→ **Brief**
Your response should consist of the data that follows, repeated in full without alteration.

→ **Dataset content**
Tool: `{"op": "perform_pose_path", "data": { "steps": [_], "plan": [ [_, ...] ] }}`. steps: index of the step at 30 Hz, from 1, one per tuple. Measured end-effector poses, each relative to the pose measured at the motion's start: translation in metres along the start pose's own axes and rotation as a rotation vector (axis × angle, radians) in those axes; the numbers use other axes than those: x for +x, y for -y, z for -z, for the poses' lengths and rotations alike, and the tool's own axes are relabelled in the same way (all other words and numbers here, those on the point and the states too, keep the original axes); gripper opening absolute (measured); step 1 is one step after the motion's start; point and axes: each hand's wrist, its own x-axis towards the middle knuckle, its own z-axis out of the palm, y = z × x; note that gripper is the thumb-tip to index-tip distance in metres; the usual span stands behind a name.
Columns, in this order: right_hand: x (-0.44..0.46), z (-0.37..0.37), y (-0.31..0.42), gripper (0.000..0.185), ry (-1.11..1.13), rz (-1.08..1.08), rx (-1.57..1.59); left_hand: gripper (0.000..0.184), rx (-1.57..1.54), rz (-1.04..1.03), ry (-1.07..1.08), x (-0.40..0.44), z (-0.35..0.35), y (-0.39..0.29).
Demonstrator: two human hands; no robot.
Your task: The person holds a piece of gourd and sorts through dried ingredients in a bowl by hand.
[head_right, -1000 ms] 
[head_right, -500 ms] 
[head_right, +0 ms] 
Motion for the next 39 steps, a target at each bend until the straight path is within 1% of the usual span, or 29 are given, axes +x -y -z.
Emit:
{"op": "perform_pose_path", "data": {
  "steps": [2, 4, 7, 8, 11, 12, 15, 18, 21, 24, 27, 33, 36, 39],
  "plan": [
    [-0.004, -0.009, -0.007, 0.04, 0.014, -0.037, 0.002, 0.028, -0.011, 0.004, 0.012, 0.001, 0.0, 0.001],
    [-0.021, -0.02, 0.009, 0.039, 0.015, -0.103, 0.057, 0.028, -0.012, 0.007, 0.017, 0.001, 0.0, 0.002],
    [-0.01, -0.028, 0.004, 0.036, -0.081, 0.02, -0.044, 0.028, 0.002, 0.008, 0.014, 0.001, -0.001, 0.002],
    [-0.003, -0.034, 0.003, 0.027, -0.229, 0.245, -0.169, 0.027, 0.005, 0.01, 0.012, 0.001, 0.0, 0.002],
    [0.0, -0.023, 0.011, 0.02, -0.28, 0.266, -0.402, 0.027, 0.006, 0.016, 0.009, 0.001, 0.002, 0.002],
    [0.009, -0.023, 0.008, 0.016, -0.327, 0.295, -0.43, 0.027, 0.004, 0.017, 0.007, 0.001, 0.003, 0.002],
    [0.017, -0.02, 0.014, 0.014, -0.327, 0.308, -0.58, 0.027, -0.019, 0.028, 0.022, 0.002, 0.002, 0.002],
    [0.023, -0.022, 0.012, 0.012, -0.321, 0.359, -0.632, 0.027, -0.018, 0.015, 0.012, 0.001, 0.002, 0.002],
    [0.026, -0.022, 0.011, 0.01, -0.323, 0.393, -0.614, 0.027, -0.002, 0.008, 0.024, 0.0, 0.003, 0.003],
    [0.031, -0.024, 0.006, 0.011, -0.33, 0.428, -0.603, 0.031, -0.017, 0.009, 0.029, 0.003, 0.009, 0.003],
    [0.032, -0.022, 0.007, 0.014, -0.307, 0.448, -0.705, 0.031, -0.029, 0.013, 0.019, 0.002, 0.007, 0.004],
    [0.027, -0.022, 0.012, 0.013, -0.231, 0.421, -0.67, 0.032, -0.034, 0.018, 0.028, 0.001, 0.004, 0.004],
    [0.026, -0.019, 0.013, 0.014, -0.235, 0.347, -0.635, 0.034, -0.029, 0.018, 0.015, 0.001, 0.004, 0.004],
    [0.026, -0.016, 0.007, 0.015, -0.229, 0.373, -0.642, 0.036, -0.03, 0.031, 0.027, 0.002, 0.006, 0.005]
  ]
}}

→ **Answer to this task**
Tool: `{"op": "perform_pose_path", "data": { "steps": [_], "plan": [ [_, ...] ] }}`. steps: index of the step at 30 Hz, from 1, one per tuple. Measured end-effector poses, each relative to the pose measured at the motion's start: translation in metres along the start pose's own axes and rotation as a rotation vector (axis × angle, radians) in those axes; the numbers use other axes than those: x for +x, y for -y, z for -z, for the poses' lengths and rotations alike, and the tool's own axes are relabelled in the same way (all other words and numbers here, those on the point and the states too, keep the original axes); gripper opening absolute (measured); step 1 is one step after the motion's start; point and axes: each hand's wrist, its own x-axis towards the middle knuckle, its own z-axis out of the palm, y = z × x; note that gripper is the thumb-tip to index-tip distance in metres; the usual span stands behind a name.
Columns, in this order: right_hand: x (-0.44..0.46), z (-0.37..0.37), y (-0.31..0.42), gripper (0.000..0.185), ry (-1.11..1.13), rz (-1.08..1.08), rx (-1.57..1.59); left_hand: gripper (0.000..0.184), rx (-1.57..1.54), rz (-1.04..1.03), ry (-1.07..1.08), x (-0.40..0.44), z (-0.35..0.35), y (-0.39..0.29).
Demonstrator: two human hands; no robot.
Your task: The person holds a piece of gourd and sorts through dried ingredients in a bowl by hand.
[head_right, -1000 ms] 
[head_right, -500 ms] 
[head_right, +0 ms] 
Motion for the next 39 steps, a target at each bend until the straight path is within 1% of the usual span, or 29 are given, axes +x -y -z.
Emit:
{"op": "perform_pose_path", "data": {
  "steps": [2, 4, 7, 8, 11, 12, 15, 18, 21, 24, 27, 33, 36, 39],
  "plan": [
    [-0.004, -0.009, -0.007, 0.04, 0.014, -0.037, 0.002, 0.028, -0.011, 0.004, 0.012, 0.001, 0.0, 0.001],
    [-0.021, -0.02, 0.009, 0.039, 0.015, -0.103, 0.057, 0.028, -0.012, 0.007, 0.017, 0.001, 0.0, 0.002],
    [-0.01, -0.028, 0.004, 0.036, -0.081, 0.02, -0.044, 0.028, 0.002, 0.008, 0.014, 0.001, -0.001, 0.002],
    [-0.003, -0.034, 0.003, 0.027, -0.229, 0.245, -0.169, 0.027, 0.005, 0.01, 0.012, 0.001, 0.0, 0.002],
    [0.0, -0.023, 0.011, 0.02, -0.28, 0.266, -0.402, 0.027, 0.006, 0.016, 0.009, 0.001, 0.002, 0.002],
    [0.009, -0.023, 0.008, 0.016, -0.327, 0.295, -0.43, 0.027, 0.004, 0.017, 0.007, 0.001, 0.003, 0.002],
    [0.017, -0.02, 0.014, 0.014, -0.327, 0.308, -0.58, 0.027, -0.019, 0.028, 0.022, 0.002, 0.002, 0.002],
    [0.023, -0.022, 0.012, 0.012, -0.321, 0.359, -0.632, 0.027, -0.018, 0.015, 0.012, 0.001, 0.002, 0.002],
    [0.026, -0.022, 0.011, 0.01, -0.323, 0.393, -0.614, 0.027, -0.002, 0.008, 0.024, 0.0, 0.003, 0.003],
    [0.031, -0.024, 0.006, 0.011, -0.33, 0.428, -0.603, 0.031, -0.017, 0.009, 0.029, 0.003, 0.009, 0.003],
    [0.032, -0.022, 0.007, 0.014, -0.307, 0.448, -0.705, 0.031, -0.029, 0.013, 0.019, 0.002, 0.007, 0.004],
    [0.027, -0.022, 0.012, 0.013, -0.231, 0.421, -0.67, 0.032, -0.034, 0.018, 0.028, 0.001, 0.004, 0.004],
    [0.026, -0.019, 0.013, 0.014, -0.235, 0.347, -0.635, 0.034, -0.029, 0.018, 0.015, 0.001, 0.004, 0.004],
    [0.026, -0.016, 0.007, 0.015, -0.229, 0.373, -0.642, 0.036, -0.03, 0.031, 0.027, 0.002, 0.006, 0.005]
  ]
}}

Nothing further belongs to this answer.